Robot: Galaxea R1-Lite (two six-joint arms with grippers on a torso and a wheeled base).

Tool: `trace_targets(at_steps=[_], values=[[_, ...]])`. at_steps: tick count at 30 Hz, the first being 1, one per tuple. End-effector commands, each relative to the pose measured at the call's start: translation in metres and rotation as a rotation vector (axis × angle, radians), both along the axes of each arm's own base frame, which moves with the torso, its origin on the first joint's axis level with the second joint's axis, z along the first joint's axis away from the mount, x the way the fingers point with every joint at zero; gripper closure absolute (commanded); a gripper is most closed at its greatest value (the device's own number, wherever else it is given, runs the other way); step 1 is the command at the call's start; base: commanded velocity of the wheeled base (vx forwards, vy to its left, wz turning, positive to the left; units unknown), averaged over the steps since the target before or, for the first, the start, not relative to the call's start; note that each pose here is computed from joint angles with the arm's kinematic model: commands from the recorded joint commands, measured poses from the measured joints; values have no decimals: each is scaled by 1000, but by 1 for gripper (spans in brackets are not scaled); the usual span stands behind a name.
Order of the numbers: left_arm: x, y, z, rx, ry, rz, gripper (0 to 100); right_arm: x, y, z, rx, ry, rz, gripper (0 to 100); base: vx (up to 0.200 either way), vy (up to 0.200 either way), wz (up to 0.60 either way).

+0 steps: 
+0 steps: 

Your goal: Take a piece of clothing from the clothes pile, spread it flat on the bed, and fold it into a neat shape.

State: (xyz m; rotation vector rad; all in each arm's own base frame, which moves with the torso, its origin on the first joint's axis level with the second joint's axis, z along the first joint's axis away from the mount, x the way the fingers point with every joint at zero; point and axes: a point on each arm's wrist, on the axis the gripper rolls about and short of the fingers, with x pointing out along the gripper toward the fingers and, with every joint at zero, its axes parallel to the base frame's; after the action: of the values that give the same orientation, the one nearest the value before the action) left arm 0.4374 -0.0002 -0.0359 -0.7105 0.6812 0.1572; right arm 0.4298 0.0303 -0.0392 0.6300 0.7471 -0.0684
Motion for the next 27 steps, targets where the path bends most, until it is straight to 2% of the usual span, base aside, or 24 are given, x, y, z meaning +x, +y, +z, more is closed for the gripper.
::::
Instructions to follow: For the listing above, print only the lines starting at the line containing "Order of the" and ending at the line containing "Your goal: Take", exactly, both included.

Answer to the exercise:
Order of the numbers: left_arm: x, y, z, rx, ry, rz, gripper (0 to 100); right_arm: x, y, z, rx, ry, rz, gripper (0 to 100); base: vx (up to 0.200 either way), vy (up to 0.200 either way), wz (up to 0.60 either way).

+0 steps: 
+0 steps: 

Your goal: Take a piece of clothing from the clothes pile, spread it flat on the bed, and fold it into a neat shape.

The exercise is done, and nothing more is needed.